What case is the IRS making here exactly? Is the IRS saying that a van pool can be “employer-operated”, “employee-operated”, “private or public transit operated” or possibly none of the above? Or, is the IRS suggesting that some van pools that individuals or employers consider to be “private or public transit operated” should actually classified as “employer-operated” or “employee-operated” (and subject to the 80/50 rule)? Clarification from the IRS would be most welcome.

Application to Uber and Lyft

Can employers provide or facilitate tax-free Uber or Lyft rides?

  • First, Uber or Lyft must actually be a “van pool”. Uber does have an “UberPool” service, and Lyft offers “Lyft Line”, which are meant to carry several passengers in the same direction and would seem to qualify.
  • Second, the vehicle used for the pool must seat at least six adults (not counting the driver).

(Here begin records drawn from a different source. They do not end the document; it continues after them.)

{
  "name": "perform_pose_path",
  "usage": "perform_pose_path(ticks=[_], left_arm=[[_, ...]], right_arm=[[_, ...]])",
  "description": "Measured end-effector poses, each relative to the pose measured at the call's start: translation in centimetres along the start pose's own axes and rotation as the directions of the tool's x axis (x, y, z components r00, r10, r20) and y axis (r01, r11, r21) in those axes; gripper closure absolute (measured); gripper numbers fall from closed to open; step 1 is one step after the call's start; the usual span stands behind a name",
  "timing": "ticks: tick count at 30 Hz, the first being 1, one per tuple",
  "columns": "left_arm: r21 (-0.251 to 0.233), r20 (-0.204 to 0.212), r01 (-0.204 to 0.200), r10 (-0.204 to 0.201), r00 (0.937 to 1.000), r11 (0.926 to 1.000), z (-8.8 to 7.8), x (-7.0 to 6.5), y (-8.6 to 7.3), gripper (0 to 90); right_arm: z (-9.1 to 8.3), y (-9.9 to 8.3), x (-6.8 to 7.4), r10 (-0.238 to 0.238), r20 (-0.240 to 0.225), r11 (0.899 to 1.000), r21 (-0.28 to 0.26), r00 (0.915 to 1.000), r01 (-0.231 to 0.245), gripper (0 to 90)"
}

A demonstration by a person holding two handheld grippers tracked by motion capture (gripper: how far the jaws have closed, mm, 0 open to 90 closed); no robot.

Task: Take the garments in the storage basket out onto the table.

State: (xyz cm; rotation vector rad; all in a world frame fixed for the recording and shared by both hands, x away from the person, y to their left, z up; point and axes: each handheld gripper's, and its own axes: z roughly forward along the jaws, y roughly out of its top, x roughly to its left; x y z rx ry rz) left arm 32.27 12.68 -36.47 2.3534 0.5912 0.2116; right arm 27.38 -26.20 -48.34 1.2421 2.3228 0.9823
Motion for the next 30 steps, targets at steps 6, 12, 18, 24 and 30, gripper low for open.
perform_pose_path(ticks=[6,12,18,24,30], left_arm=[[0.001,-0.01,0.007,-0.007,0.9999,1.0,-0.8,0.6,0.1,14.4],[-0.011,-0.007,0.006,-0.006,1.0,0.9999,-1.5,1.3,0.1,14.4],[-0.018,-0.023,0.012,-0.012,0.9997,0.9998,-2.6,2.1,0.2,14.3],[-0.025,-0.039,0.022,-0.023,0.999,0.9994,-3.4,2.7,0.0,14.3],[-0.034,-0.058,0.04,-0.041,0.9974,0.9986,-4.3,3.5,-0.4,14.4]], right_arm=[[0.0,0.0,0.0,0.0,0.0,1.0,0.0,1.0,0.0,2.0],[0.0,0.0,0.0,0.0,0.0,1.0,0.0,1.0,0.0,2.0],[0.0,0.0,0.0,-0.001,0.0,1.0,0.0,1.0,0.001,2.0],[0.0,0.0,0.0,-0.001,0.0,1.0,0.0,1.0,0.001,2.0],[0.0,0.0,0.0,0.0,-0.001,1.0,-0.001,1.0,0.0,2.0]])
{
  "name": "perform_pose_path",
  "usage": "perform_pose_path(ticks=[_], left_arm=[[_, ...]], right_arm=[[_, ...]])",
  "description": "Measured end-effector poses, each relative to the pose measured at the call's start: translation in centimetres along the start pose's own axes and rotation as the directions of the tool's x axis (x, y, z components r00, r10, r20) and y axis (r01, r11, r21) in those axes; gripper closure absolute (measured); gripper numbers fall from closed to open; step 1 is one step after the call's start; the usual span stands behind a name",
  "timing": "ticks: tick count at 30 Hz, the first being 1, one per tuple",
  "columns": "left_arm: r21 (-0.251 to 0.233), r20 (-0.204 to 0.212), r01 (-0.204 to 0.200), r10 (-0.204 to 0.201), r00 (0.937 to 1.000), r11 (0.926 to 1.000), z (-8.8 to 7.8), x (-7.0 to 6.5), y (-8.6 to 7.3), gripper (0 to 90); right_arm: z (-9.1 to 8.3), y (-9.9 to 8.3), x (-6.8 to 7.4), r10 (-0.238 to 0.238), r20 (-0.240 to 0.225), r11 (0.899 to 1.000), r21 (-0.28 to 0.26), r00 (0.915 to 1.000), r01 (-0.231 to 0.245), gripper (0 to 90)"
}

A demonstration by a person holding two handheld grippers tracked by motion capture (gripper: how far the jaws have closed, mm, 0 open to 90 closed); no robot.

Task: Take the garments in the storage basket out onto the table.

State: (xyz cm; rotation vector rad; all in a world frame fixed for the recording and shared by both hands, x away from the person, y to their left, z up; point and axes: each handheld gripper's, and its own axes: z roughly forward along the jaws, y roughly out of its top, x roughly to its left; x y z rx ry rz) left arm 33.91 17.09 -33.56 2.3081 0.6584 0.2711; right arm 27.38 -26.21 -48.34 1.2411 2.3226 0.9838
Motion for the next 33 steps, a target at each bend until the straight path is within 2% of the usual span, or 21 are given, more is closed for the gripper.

In Boston (where I live), the UberPool service currently maxes out at 4 riders (and would not qualify). In New York City, however, Uber has begun offering UberPool in six-passenger vehicles. So currently UberPool clears this hurdle, but only in some markets. (In fairness to Lyft, I was unable to easily dig up similar information on Lyft Line.)
  • Third, are UberPool and Lyft Line “private or public transit operated”? In spite of the frustratingly unclear series of IRS Information Letters cited above, signs point to “yes”. IRS regulations (which trump Information Letters) require that the pool services be “owned and operated by [a] person in the business of transporting persons for compensation or hire.” This test seems to be satisfied whether the “person” is the corporate entity or the individual driver.

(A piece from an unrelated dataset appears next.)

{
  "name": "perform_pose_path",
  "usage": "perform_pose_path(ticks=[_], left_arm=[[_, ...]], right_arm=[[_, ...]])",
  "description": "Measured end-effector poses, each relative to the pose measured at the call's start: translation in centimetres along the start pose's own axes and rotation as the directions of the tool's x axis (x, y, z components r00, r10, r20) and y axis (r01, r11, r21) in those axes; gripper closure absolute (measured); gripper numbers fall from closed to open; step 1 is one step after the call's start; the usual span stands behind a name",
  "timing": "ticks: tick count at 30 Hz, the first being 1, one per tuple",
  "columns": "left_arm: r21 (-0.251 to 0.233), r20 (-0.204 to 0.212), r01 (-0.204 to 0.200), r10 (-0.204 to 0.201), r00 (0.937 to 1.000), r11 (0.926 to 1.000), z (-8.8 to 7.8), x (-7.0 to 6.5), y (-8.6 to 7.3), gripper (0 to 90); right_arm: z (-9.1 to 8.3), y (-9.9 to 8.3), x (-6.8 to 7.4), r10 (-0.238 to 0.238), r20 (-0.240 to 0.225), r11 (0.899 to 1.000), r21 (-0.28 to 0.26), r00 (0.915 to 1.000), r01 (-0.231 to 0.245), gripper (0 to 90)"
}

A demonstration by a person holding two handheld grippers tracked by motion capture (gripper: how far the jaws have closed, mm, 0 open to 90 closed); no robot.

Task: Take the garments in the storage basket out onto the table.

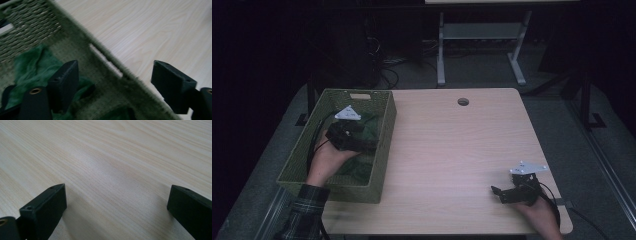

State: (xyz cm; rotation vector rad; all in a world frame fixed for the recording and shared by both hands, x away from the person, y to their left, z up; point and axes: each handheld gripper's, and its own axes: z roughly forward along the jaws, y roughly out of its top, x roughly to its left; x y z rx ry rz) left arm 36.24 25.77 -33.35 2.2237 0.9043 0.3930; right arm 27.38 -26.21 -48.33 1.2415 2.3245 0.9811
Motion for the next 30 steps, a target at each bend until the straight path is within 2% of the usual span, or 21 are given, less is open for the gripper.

In sum: Lyft and Uber can potentially qualify as tax free benefits, if the cars seat at least six passengers plus a driver. But read on . . .

Anything else to worry about?

Even if the “van pool” hurdle is overcome, there are some administrative issues to consider. While none of these hurdles are insurmountable, they promise to add a layer of hassle for employers. For example:

  • The IRS directs employers to provide vouchers (or something similar) to employees, which the employees may then use to pay for van pools. Cash reimbursements may be used in lieu of vouchers only if vouchers are not readily available. Employers will need to determine whether something like a voucher system can be arranged with Uber or Lyft, and if not, the employer must honor the IRS’ cash reimbursement substantiation rules.
  • If the benefit is provided through pre-tax payroll deductions, advance elections (in writing or electronic) must be made by employees. The employer will need to arrange a system to do so.
  • Employers will need to figure out how to value the Uber or Lyft rides. Generally, the fair market value of the benefit is based on all the facts and circumstances. If a car seats six, but the employee rides alone, should the employee be reimbursed tax free for 1/6 of the fare or the entire fare? Or should the value be based on the value of one seat in an ordinary van pool in the employee’s market? Or the entire fare paid by the employee? Note also that there are a number of vehicle valuation rules under the Internal Revenue Code that may be useful. Each employer should confer with its accountants and tax counsel on this point.
  • Finally, employers need to determine whether it makes sense to offer Uber and Lyft commuter benefits as part of a transportation benefit package. In addition to the added administrative burden, there are optics issues. Proliferation of these policies could cause commuter spending to be redirected from public transportation to Uber and Lyft, creating an argument that the practice is not environmentally forward. Employers should also consider whether any applicable state or municipal laws or ordinances might impact an employer’s transportation benefits.


Based on current guidance, it appears that rides provided to commuters by Uber, Lyft and their competitors may, in some cases, be framed as tax-favored commuter benefits. However, it remains to be seen whether the IRS will take steps to curtail this practice. Employers should carefully consider IRS guidance and administrative concerns, and consult with counsel, before including Uber and Lyft in their transit reimbursement benefits.